Scott Gottlieb, FDA Commissioner, said in a statement,

Despite years of aggressive efforts to tackle the leading cause of preventable disease and death in the United States, tobacco use — largely cigarette smoking — still kills more than 480,000 Americans every single year.

He added, “Given their combination of toxicity, addictiveness, prevalence, and effect on non-users, it’s clear that to maximize the possible public health benefits of our regulation, we must focus our efforts on the death and disease caused by addiction to combustible cigarettes.”

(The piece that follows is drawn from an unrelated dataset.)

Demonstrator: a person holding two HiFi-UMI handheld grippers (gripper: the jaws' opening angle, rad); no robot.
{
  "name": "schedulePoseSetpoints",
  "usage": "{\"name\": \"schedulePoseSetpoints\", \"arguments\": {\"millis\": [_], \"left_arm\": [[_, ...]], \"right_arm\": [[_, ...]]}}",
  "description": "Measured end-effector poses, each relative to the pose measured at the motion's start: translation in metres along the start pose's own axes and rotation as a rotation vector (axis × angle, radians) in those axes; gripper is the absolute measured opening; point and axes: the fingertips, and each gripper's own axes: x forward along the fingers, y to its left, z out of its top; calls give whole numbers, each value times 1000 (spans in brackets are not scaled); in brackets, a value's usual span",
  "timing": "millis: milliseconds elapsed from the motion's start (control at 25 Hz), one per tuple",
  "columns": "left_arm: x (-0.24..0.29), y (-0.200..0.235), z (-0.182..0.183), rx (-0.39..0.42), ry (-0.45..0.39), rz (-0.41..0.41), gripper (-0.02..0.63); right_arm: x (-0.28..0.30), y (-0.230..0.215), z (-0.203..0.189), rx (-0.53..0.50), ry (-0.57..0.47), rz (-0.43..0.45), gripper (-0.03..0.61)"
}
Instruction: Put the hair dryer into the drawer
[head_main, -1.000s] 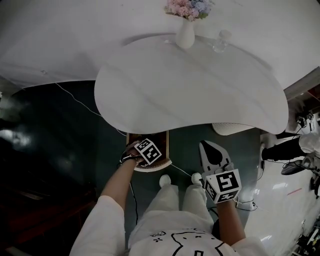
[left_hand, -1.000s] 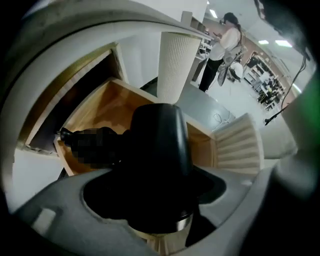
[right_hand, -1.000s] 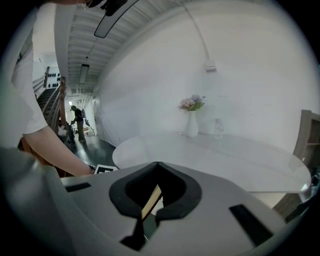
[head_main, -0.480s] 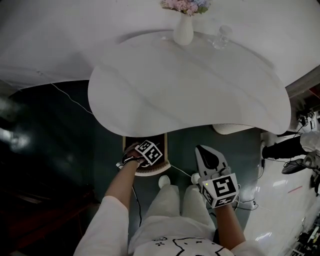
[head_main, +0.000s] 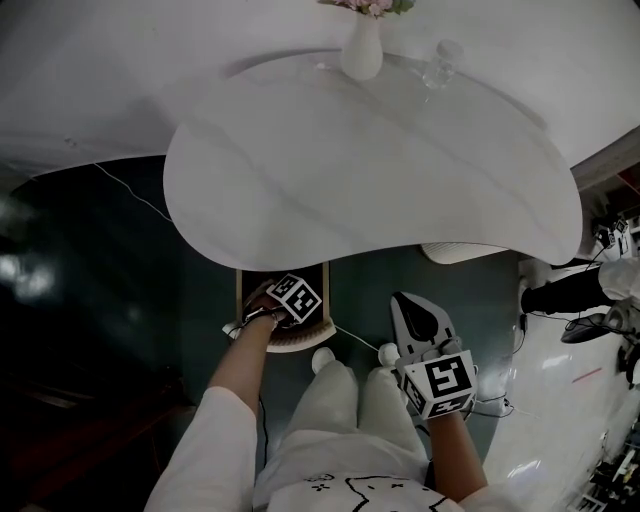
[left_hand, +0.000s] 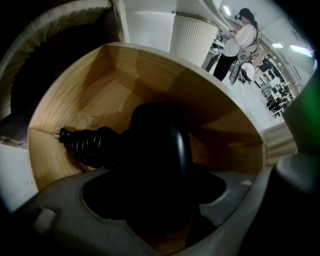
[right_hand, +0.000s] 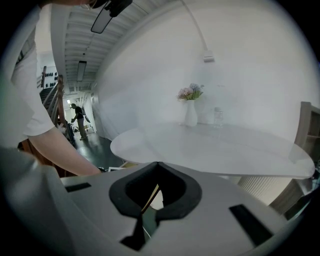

There has been no clear decision on much nicotine the FDA intends to cut, or how quickly implementation will be, NPR reports.

But in a notice in the Federal Register expected to be published on Friday, the FDA said that it is “considering developing a proposed product standard to make cigarettes minimally addictive or nonaddictive by setting a maximum nicotine level.”

The agency pointed to research that mentioned reducing nicotine levels to between 0.3 and 0.5 milligrams per cigarette. The nicotine levels currently in conventional cigarettes are in the range of around 1.1 to 1.7 milligrams, the notice stated.

Reducing the amount of nicotine to 0.4 milligrams could help around five million adult smokers kick the habit within a year, and prevent around 33 million more from becoming regular smokers by 2100. This alone could dramatically cut the current smoking rate in the United States from 15% to as low as 1.4%, the FDA said, preventing eight million tobacco-related deaths by the time this century closes.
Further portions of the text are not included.